Pero esa verdad es prestada. Está filtrada por la presión, la responsabilidad y la distancia del uso cotidiano. Los clientes manejan dinero, contratos, equipos y plazos. Están cerca del producto, pero no siempre de cada detalle de cómo las personas lo usan.

Eso no significa que estén equivocados. Significa que ven el producto desde otro lugar.

Cuando un flujo se derrumba en cinco minutos

Una persona frente a un gran diagrama de pantallas conectadas

Hubo momentos en los que una sola conversación cambió todo. Un flujo que llevó días diseñar de pronto se sentía pesado. Un paso que parecía necesario era ignorado. Una funcionalidad que parecía importante se salteaba sin dudar.

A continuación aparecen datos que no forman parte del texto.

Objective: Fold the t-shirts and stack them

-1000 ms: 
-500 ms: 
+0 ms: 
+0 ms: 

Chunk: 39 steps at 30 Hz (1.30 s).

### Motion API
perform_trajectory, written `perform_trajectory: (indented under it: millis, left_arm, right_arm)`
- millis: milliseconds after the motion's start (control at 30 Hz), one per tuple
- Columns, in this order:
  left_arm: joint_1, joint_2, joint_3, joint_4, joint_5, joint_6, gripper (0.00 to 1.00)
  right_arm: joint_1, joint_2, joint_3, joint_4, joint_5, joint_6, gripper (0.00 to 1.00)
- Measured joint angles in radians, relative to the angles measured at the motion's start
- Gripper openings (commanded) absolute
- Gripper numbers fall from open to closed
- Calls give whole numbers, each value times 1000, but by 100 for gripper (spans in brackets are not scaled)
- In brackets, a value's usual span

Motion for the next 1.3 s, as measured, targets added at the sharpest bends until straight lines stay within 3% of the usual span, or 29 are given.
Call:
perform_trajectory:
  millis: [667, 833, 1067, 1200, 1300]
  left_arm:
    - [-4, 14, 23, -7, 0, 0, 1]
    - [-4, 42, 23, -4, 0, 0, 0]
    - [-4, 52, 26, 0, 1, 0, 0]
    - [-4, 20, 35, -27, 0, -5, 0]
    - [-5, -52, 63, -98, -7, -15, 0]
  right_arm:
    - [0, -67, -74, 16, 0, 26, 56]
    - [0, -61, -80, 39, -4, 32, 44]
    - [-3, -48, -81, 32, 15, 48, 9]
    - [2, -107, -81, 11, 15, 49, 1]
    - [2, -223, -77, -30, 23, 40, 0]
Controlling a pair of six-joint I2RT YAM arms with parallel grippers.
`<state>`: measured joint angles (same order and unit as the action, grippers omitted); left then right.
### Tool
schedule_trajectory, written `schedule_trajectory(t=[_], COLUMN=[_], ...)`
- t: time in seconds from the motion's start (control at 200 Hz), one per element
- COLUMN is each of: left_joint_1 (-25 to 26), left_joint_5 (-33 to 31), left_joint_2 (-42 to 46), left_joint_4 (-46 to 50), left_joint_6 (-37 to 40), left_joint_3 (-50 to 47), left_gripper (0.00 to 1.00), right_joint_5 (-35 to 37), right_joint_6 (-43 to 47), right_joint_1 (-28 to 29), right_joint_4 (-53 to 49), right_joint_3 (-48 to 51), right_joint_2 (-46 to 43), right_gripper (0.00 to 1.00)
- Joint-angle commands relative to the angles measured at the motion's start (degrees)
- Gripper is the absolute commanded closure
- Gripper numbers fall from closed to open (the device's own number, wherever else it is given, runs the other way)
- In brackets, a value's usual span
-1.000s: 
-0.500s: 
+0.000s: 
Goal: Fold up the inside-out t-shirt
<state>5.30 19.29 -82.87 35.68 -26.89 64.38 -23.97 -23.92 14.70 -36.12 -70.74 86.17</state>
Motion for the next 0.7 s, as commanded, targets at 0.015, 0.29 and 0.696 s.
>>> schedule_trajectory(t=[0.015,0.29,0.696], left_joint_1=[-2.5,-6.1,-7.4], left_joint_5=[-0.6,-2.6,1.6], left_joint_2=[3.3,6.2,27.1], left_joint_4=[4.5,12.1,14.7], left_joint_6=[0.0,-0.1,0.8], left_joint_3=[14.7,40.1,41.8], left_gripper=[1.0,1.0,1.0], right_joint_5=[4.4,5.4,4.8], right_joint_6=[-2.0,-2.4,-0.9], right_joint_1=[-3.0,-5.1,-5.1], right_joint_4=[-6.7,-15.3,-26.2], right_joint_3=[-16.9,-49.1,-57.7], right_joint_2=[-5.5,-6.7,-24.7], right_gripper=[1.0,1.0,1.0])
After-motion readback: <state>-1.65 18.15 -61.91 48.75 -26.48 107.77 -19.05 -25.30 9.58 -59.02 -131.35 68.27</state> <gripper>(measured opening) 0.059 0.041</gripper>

A veces pasa lo contrario. Un detalle mínimo que apenas consideraste resulta ser muy importante. Algo específico, repetitivo o molesto se vuelve central para la experiencia.

Esos momentos incomodan, pero también son un regalo. Muestran la distancia entre cómo imaginamos las cosas y cómo funcionan realmente.

La mayoría de las veces esa distancia no tiene un culpable. Ni el usuario, ni el cliente, ni siquiera el diseñador. A veces nadie lo vio venir. La persona del negocio no lo detectó. El usuario no lo mencionó antes. El diseño no lo hizo visible. Y eso también es parte de construir productos reales.

Pasa seguido con MVPs, primeros prototipos y primeras versiones en producción. Tomás una decisión con la mejor información que tenés y después descubrís que era incompleta. Eso no la convierte en un error que debas esconder. La convierte en un momento para reaccionar.

Lo importante es qué tan rápido te adaptás. Hacer cambios mientras las cosas todavía son flexibles. Mantener las interfaces lo bastante simples para moverlas, ajustarlas y hacerlas crecer. Esa capacidad de reacción me salvó más proyectos que cualquier primera decisión «perfecta».

El costo de aprender demasiado tarde

Una persona entre wireframes de interfaces y una red de conexiones de colores

Cambiar un flujo mientras lo diseñás duele. Cambiarlo mientras lo construís es peor.

Hay una diferencia enorme entre replantear pantallas y rehacer lógica, código y plazos. Cuanto más tarde aprendés, más caro se vuelve el error.

Por eso las conversaciones tempranas importan tanto. No como un paso formal, sino como una forma de romper supuestos antes de que se conviertan en decisiones difíciles de deshacer.

Clientes, usuarios y el tren en movimiento

Personas que comparten un vagón de tren en una ilustración a lápiz

El trabajo de producto rara vez avanza en línea recta. Se parece más a un tren con muchas personas adentro. Diseñadores, desarrolladores, clientes, responsables y usuarios avanzan juntos, cada uno con sus prioridades.

A veces los usuarios están cerca. A veces están lejos. A veces nadie habló con ellos en un buen tiempo.

Como diseñador, terminás en el medio, traduciendo, ajustando y repensando constantemente.

Tenés que decidir sosteniendo muchas ideas, opiniones y realidades al mismo tiempo. Intentás encontrar la mejor dirección posible sabiendo que rara vez será la más linda. Pasa más de lo que se admite.

Hay momentos en los que necesitás dejar de pulir y de forzar que todo se vea bien a primera vista. Lo que funciona visualmente en una pantalla no siempre encaja con los límites técnicos, los hábitos antiguos de los usuarios o la necesidad de adaptarse con el tiempo.

Cada decisión cuesta tiempo y la mayoría también cuesta dinero. Por eso importa elegir tus batallas. A veces necesitás mantenerte flexible y ajustar. Otras veces tenés que ser firme y avanzar con una decisión. Aprender cuándo hacer cada cosa fue una de las partes más difíciles del trabajo para mí.

Figma es donde las cosas se ven bien. Los usuarios reales son donde las cosas se rompen, se ajustan y de a poco encuentran su lugar.